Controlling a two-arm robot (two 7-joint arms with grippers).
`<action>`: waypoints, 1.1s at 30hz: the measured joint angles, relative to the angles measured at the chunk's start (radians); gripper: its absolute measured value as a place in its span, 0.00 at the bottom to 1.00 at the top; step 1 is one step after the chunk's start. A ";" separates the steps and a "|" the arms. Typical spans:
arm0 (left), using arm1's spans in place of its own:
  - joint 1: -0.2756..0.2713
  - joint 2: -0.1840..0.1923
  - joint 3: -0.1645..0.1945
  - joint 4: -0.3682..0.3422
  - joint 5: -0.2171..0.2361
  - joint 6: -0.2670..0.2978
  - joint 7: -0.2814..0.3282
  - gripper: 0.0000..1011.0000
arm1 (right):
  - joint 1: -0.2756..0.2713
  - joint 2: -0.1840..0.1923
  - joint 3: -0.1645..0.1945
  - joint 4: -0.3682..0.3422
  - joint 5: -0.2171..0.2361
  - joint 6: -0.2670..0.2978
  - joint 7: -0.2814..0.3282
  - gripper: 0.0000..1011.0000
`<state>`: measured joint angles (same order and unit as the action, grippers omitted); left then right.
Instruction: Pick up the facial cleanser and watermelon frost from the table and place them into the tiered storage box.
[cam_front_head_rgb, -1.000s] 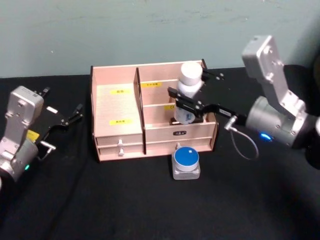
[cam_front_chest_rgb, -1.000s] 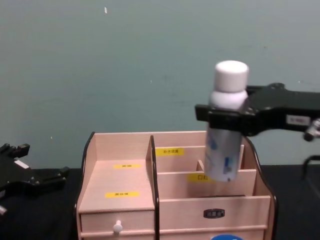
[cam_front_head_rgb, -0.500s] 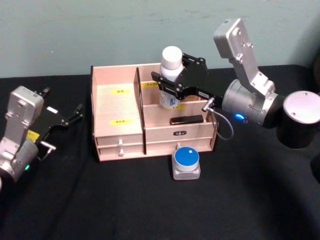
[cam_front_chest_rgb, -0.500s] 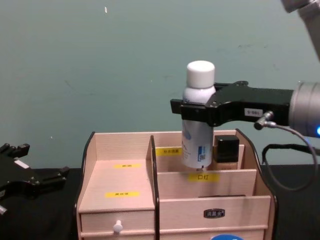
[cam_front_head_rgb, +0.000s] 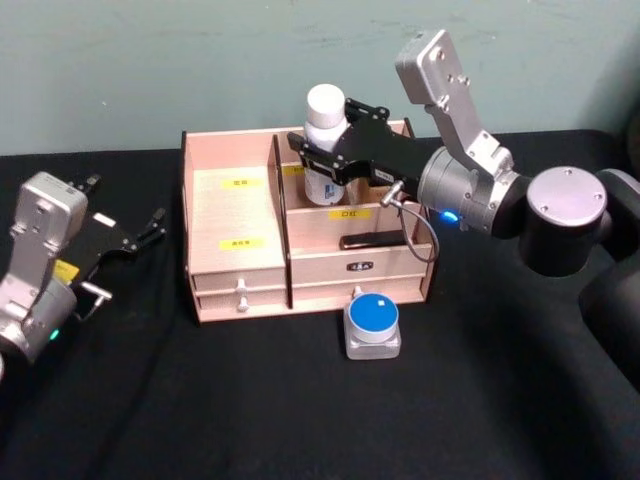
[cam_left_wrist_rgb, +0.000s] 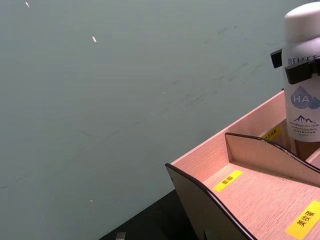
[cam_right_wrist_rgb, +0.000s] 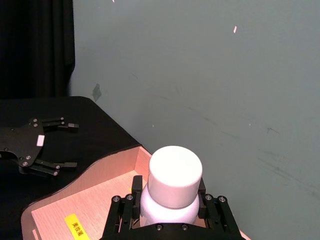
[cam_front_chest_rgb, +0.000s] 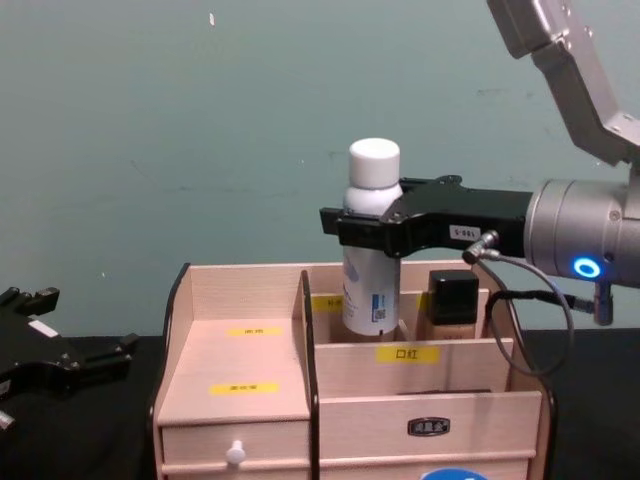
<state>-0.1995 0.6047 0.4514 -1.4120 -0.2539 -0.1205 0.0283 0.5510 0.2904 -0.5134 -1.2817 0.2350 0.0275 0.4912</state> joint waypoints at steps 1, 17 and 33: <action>0.000 0.000 0.000 0.000 0.000 0.000 0.000 1.00 | 0.003 -0.002 0.000 0.006 -0.002 -0.002 -0.001 0.61; 0.000 0.000 0.000 0.000 0.000 0.000 0.000 1.00 | 0.023 -0.022 0.003 0.056 -0.011 -0.011 0.003 0.61; 0.000 0.000 0.000 0.000 0.000 0.000 0.000 1.00 | 0.027 -0.040 -0.007 0.118 -0.013 -0.027 0.019 0.61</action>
<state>-0.1996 0.6047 0.4514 -1.4120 -0.2539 -0.1205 0.0283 0.5776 0.2505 -0.5200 -1.1641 0.2221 0.0003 0.5100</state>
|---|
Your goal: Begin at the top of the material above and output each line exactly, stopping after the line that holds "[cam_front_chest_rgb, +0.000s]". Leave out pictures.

Problem solution:
Controlling a two-arm robot (two 7-joint arms with grippers).
`<action>`: waypoints, 1.1s at 30hz: the measured joint angles, relative to the angles measured at the chunk's start (radians); gripper: its absolute measured value as a place in its span, 0.00 at the bottom to 1.00 at the top; step 1 is one step after the chunk's start. A ";" separates the steps and a "|" the arms. Typical spans:
arm0 (left), using arm1's spans in place of its own:
  - joint 1: -0.2756..0.2713
  - joint 2: -0.1840..0.1923
  - joint 3: -0.1645..0.1945
  - joint 4: -0.3682..0.3422
  - joint 5: -0.2171..0.2361
  - joint 6: -0.2670..0.2978
  - joint 7: -0.2814..0.3282
  - gripper: 0.0000..1011.0000
arm1 (right):
  - joint 1: -0.2756..0.2713
  - joint 2: -0.1840..0.1923
  - joint 3: -0.1645..0.1945
  - joint 4: -0.3682..0.3422
  - joint 5: -0.2171..0.2361
  - joint 6: -0.2670..0.2978
  - joint 7: -0.2814..0.3282
  - gripper: 0.0000..1011.0000
`<state>`: measured joint angles (same order and unit as the action, grippers omitted); left then right.
Instruction: Pick up the facial cleanser and watermelon frost from the table and place them into the tiered storage box.
[cam_front_head_rgb, -1.000s] 
[cam_front_chest_rgb, -1.000s] 
[cam_front_head_rgb, -0.500s] 
[cam_front_chest_rgb, -0.500s] 
[cam_front_head_rgb, +0.000s] 
[cam_left_wrist_rgb, +0.000s] 
[cam_right_wrist_rgb, +0.000s] 
[cam_front_chest_rgb, +0.000s] 

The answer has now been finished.